Through all the ugliness of his celebrated break up with the city of Cleveland -- and Modell was demonized perhaps like no other sports figure in recent memory -- it was hard not to like Modell personally. You had to really try, or bleed Browns' orange (or brown, for that matter).

Today, outside of Cleveland, the rancor has evaporated. And Modell has found a new home. If Baltimore wasn't really his abode before this season, it is now. If nothing else, this Super Bowl run means that Baltimore now belongs to the Ravens. Modell's Ravens. Gone are the storied Colts. Gone is the ghost of Bob Irsay.

It's a new team, in a new town, in a new time.

"I'm beginning to understand the trauma that this family, slash, organization went through when it left Cleveland," Ravens head coach Brian Billick said recently. "What it means for us to be doing well now. What it means for this city to embrace and appreciate Art the way it has.

"You can't help but want this for Art. Listening to Art talk about this league and this game is like watching NFL Films. He's seen it all and he's been there."

But until now, Modell had never been here. On the brink of the Super Bowl. And if you think his forecast of greatness this summer looks like a no-brainer in retrospect, it didn't a few short months ago. Before this season, a Modell team last reached the playoffs in 1994, his second-to-last year in Cleveland.

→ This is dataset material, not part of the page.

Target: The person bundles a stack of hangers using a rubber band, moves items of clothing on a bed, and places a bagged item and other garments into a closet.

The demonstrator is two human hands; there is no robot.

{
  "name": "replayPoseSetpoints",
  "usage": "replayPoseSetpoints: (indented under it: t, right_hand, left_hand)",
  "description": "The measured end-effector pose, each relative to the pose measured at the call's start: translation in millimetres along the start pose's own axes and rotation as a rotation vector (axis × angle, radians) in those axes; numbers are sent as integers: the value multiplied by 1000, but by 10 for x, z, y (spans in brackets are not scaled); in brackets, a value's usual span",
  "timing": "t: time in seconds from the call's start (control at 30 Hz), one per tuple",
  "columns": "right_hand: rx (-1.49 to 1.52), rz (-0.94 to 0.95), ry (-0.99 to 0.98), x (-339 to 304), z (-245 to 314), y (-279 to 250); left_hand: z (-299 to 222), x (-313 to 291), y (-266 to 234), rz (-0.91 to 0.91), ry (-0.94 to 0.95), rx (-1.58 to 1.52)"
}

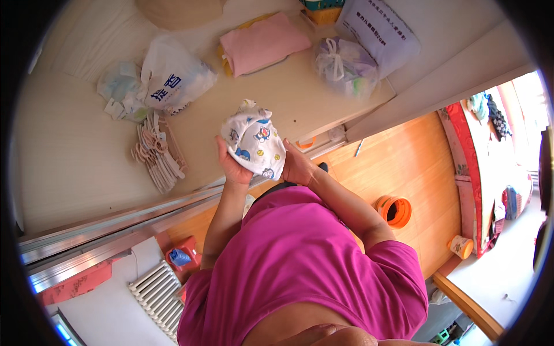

The Ravens had broken even at 8-8 in 1999, but had yet to have a winning record in four seasons in Baltimore.

The Browns under Modell won the 1964 NFL Championship, and lost in the NFL title game in 1965, 1968 and 1969. Cleveland reached the AFC title game in 1986, 1987 and 1989, but each time lost memorably to Denver.

It appeared to be Modell's fate to fall agonizingly short of the game's grandest stage. But thankfully, appearances can some times be deceiving.

"This comes along once in a blue moon," Modell said. "This is my blue moon."